→ **WHAT YOU SHOULD DO**: Lines that contain "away" are to be copied from the material, every one of them.

→ **SUPPLIED DATA**:
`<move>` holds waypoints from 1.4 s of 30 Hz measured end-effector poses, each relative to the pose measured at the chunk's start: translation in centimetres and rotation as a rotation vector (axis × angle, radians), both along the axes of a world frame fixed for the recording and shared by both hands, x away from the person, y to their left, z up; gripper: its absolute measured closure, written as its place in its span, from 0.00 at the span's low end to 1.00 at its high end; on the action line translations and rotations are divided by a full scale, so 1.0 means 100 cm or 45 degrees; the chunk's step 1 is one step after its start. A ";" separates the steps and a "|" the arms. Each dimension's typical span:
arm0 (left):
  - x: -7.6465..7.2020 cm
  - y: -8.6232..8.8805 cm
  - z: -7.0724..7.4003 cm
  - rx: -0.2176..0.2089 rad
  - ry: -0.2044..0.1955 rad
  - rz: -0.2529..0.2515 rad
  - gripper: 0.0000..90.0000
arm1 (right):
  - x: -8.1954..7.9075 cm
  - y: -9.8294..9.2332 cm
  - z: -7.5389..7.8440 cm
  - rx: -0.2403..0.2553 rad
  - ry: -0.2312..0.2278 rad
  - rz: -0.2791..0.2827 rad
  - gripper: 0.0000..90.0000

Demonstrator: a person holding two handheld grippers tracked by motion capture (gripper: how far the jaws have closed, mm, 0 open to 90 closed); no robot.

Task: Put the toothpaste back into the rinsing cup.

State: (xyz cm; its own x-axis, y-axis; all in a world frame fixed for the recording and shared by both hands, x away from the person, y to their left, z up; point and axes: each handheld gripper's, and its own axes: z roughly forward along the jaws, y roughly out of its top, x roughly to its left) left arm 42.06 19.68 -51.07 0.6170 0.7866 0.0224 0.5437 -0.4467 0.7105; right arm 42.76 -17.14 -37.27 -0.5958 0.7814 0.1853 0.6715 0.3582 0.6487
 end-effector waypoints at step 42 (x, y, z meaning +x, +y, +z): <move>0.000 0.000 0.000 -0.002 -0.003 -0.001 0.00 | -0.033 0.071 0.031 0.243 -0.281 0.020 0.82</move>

→ **RESPONSE BELOW**:
`<move>` holds waypoints from 1.4 s of 30 Hz measured end-effector poses, each relative to the pose measured at the chunk's start: translation in centimetres and rotation as a rotation vector (axis × angle, radians), both along the axes of a world frame fixed for the recording and shared by both hands, x away from the person, y to their left, z up; gripper: its absolute measured closure, written as its place in its span, from 0.00 at the span's low end to 1.00 at its high end; on the action line translations and rotations are divided by a full scale, so 1.0 means 100 cm or 45 degrees; the chunk's step 1 is one step after its start. A ";" separates the steps and a "|" the arms. Each dimension's typical span:
State: (xyz cm; its own x-axis, y-axis; all in a world frame fixed for the recording and shared by both hands, x away from the person, y to their left, z up; point and axes: each handheld gripper's, and its own axes: z roughly forward along the jaws, y roughly out of its top, x roughly to its left) left arm 42.06 19.68 -51.07 0.6170 0.7866 0.0224 0.5437 -0.4467 0.7105; right arm 42.76 -17.14 -37.27 -0.5958 0.7814 0.1853 0.6715 0.3582 0.6487

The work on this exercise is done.